SQL has the following types of joins, all of which come straight from set theory:

Inner join.
From A inner join B is the equivalent of A ∩ B, providing the set of elements common to both sets.
Left outer join.
From A left outer join B is the equivalent of (A − B) ∪ (A ∩ B). Each A will appear at least once; if there are multiple matching Bs, the A will be repeated once per matching B.
Right outer join.
From A right outer join B is the equivalent of (A ∩ B) ∪ (B − A). It is identical to a left join with the tables trading places. Each B will appear at least once; if there are multiple matching As, each B will be repeated once per matching B.
Full outer join.
From A full outer join B is the equivalent of (A − B) ∪ (A ∩ B) ∪ (B − A). Each A and each B will appear at least once. If an A matches multiple Bs it will be repeated once per match; if a B matches multiple As it will be repeated once per match.
Cross Join.
From A cross join B is produces the cartesian product A × B. Each A will be repeated once for every B. If A has 100 rows and B has 100 rows, the result set will consist of 10,000 rows.

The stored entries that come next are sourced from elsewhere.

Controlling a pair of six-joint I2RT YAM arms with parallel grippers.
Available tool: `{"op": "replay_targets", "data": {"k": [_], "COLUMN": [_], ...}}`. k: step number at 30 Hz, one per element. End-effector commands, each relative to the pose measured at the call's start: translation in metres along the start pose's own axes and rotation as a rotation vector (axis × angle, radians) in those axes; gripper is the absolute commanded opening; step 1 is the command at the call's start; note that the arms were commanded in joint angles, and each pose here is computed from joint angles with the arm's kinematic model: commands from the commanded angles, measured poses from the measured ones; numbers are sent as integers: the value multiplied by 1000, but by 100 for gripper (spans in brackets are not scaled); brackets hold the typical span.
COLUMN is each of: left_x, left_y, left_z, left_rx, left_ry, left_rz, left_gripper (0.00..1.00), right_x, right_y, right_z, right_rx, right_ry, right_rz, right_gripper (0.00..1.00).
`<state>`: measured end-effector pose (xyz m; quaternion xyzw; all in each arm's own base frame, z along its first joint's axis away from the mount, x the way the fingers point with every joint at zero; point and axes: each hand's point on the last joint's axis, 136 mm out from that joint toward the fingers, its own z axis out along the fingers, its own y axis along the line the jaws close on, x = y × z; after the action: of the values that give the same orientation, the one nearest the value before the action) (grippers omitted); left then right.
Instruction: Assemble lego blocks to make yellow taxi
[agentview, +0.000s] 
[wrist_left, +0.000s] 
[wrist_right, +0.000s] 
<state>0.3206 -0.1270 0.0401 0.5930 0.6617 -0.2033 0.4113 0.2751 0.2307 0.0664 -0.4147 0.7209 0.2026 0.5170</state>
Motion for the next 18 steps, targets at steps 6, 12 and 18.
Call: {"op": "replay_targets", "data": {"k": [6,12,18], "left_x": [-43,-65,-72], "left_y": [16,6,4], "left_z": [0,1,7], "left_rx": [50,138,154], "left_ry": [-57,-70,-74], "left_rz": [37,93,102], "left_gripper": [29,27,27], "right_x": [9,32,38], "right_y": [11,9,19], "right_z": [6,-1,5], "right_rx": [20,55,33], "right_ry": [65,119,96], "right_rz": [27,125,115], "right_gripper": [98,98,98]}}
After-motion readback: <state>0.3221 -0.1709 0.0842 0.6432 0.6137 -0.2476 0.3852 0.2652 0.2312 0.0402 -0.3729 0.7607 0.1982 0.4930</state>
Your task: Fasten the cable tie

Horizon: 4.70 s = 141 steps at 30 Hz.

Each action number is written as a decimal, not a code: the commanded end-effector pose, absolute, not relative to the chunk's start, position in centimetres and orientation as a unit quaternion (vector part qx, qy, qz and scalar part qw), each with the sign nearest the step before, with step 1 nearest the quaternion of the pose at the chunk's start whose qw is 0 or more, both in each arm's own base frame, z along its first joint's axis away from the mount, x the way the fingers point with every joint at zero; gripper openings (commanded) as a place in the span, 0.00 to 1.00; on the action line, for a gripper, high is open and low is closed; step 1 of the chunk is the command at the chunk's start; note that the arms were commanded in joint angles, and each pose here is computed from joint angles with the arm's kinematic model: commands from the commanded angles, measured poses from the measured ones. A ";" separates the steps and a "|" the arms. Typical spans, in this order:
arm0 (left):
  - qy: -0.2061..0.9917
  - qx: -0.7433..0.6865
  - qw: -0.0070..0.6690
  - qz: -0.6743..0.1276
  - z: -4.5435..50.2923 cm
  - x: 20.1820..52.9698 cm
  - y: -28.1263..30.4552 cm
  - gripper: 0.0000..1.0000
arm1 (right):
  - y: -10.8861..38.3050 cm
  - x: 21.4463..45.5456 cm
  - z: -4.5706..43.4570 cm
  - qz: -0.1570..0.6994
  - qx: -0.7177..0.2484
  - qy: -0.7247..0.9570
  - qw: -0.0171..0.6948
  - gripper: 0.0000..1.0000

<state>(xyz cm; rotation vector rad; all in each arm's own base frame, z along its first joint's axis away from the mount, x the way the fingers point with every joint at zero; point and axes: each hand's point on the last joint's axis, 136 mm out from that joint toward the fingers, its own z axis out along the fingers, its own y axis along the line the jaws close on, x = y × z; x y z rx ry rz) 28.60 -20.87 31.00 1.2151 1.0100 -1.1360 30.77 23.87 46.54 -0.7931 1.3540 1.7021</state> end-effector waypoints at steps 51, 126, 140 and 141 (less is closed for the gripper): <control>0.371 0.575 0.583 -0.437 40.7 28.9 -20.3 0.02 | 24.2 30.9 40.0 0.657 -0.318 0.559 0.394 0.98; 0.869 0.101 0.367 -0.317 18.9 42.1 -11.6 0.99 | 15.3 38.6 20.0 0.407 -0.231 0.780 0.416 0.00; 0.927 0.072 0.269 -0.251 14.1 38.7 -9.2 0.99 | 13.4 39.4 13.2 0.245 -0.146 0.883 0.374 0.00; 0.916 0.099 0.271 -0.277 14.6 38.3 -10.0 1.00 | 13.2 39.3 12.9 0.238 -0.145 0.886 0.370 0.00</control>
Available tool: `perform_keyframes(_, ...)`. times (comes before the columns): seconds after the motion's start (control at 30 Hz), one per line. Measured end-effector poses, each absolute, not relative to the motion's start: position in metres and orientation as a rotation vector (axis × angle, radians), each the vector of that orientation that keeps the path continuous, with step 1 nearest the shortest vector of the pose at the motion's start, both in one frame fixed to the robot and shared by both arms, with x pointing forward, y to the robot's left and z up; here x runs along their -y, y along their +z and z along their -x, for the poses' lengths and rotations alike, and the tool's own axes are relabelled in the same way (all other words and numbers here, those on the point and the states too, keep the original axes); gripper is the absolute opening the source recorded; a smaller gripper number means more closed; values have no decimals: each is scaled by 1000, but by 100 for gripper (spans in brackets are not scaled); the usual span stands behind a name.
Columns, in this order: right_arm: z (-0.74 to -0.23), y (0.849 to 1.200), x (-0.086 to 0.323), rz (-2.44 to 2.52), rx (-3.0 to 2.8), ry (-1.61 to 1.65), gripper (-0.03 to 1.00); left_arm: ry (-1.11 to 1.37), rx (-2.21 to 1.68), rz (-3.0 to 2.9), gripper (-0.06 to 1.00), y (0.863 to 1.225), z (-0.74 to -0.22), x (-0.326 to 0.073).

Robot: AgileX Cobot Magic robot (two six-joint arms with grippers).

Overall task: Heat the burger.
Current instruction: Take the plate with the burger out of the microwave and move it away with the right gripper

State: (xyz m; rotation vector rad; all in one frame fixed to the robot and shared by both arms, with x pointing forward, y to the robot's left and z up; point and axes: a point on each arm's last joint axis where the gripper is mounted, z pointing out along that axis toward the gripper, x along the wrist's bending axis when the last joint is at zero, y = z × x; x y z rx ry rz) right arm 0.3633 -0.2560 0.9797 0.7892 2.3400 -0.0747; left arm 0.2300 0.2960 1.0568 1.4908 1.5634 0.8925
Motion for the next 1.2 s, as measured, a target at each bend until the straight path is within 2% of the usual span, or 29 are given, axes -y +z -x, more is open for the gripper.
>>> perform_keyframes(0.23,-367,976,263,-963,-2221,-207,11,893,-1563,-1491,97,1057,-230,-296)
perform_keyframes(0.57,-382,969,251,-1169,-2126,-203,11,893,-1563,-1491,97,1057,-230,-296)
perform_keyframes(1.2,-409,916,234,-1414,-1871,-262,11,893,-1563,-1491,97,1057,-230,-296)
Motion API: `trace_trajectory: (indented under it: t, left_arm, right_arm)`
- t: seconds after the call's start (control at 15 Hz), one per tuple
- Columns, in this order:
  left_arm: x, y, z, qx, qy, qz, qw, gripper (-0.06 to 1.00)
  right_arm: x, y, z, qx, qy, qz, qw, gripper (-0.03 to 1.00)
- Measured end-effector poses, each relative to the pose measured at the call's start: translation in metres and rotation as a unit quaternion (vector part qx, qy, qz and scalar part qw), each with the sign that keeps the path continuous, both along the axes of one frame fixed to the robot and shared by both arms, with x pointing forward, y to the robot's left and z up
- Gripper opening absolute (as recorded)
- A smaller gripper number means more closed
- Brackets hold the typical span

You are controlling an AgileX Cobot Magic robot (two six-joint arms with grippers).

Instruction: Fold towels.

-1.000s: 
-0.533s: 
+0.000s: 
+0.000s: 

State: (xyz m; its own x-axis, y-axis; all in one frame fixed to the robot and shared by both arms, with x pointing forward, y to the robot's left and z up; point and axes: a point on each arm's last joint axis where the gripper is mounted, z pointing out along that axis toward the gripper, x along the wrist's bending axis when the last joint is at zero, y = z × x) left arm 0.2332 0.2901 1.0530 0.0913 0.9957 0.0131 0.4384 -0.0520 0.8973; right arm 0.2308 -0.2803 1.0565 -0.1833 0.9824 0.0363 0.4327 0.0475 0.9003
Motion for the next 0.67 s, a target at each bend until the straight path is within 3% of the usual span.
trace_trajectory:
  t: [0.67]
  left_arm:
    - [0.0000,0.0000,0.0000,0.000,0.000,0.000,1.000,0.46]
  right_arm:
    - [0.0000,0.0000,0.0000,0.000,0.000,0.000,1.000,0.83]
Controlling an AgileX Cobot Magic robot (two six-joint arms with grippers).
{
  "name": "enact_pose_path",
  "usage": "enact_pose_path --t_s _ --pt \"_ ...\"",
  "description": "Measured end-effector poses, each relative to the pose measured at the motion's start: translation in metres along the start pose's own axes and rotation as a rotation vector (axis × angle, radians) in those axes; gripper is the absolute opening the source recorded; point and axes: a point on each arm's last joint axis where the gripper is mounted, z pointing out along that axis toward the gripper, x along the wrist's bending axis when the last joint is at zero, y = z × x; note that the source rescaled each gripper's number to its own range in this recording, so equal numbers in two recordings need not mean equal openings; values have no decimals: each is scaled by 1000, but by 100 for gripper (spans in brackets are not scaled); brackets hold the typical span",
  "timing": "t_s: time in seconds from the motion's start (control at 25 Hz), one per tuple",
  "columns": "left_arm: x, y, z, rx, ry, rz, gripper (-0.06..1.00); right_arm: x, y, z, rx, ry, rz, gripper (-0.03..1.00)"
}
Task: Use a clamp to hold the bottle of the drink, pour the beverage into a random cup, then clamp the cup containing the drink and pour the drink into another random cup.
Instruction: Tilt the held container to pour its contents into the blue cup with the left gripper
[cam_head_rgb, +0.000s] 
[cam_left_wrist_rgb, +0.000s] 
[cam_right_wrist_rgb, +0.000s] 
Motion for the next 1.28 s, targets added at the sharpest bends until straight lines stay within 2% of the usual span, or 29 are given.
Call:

It should be noted that the theoretical execution of a select query consists of the following steps performed in this order:

Compute the full cartesian product of the source set(s) in the from clause to prime the candidate result set.
Apply the join criteria in the from clause and reduce the candidate result set.
Apply the criteria in the where clause to further reduce the candidate result set.
partition the candidate result set into groups based on the criteria in the group by clause.
Remove from the candidate result set any columns other than those involved in the group by clause or involved in the evaluation of an aggregate function.
Compute the value of any such aggregate functions for each group in the candidate result set.
Collapse each group in the candidate result set into a single row consisting of the grouping columns and the computed values for each aggregate function. The candidate result set now consists of one row for each group, with all columns other than the group by columns or the compute values of aggregate functions for the group are eliminated.
Apply the criteria in the having clause to reduce the candidate result set and produce the final result set.
Order the final result set by the criteria in order by clause and emit it.

There are more steps, having to do with things like compute and compute by clauses, but this is sufficient to get the theoretical notion of how it works.

It should also be noted that nothing but the most naïve implementation would actually evaluate a select statement this way, but the results produced must be the same as if the above steps were performed in full.

Question 3

There's no difference, although one can smile about it a little. You make a cross join first and with the where clause you convert it to an inner join (at least with the first one). This way of writing joins is more than 20 years old and kind of error prone in complex statements. I'd recommend to use the new funky way of writing it like this:

select t1.a1, t1.a2, t1.a3 
from t1 
inner join t2 on t1.a3 = t2.a1